Personal information
- Date of birth: 19 May 1917
- Date of death: 22 November 1993 (aged 76)
- Original team(s): University Blacks
- Height: 183 cm (6 ft 0 in)
- Weight: 81.5 kg (180 lb)

Playing career^{1}
- Years: Club / Games (Goals)
- 1940–1943: Richmond / 42 (1)
- ^{1} Playing statistics correct to the end of 1943.

Career highlights
- Richmond premiership player - 1943;

= Raymond Steele =

Australian rules footballer, born 1917

Raymond Steele (19 May 1917 - 22 November 1993, educated at Scotch College, Melbourne) was an Australian rules footballer who played in the VFL from 1940 to 1943 for the Richmond Football Club.

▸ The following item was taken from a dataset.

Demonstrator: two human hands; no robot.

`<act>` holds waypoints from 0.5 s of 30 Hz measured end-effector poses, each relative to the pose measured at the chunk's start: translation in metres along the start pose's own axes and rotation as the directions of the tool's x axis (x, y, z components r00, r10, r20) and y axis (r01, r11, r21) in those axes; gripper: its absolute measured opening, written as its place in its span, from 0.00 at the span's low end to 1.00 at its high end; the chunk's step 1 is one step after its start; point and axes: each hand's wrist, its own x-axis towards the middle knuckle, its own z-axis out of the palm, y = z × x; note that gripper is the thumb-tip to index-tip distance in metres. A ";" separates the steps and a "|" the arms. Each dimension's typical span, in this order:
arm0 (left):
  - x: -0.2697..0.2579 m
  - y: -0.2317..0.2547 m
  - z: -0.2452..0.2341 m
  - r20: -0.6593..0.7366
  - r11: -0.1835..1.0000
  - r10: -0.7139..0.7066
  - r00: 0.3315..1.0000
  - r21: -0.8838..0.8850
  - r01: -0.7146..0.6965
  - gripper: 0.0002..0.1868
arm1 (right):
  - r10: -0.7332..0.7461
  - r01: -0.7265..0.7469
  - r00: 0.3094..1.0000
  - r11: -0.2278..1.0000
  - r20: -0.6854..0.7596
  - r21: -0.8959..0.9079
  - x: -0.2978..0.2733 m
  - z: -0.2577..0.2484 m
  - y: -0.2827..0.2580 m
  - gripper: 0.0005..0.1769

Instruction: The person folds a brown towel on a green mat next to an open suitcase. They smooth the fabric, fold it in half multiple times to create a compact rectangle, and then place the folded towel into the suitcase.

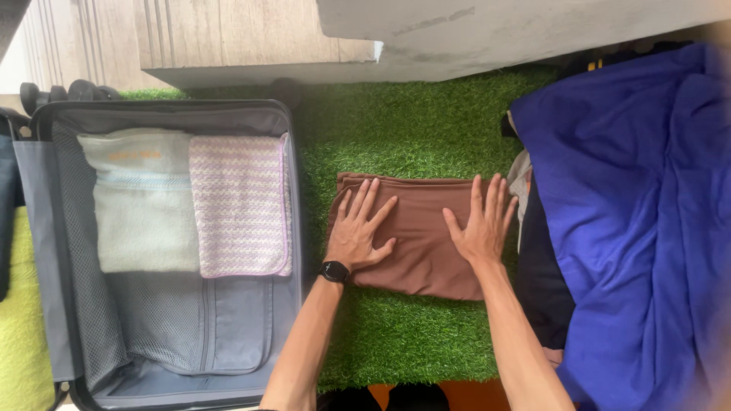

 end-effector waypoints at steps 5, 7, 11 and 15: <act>0.021 0.005 0.009 -0.065 0.992 -0.124 0.990 0.027 0.126 0.26 | -0.028 0.027 0.997 0.999 -0.073 -0.018 0.003 -0.011 -0.016 0.51; 0.035 -0.002 0.008 -0.157 0.995 -0.027 0.987 0.096 0.042 0.22 | -0.066 0.065 0.993 0.998 -0.095 -0.008 0.003 -0.011 -0.029 0.37; 0.060 -0.021 -0.005 -0.025 0.991 0.114 0.993 0.068 -0.112 0.13 | -0.279 0.293 0.954 0.943 -0.108 0.157 0.028 -0.009 -0.066 0.21; 0.070 -0.023 -0.017 0.032 0.999 0.047 0.998 -0.025 -0.046 0.10 | -0.293 0.296 0.955 0.920 -0.052 0.257 0.051 -0.022 -0.088 0.11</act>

Steele also played District Cricket for University and Hawthorn-East Melbourne between 1937 and 1949, later serving as President of the Victorian Cricket Association for 19 years and Treasurer of the Australian Cricket Board for 16 years. Steele was the manager of the Australian cricket team on its 1972 tour of England.

Steele was awarded the Order of the British Empire, O.B.E. for services to cricket.

==Sources==
- Chappell, I. (1972), Tigers among the Lions, Lynton Publications: Coromandel Valley. ISBN 0 86946 072 2.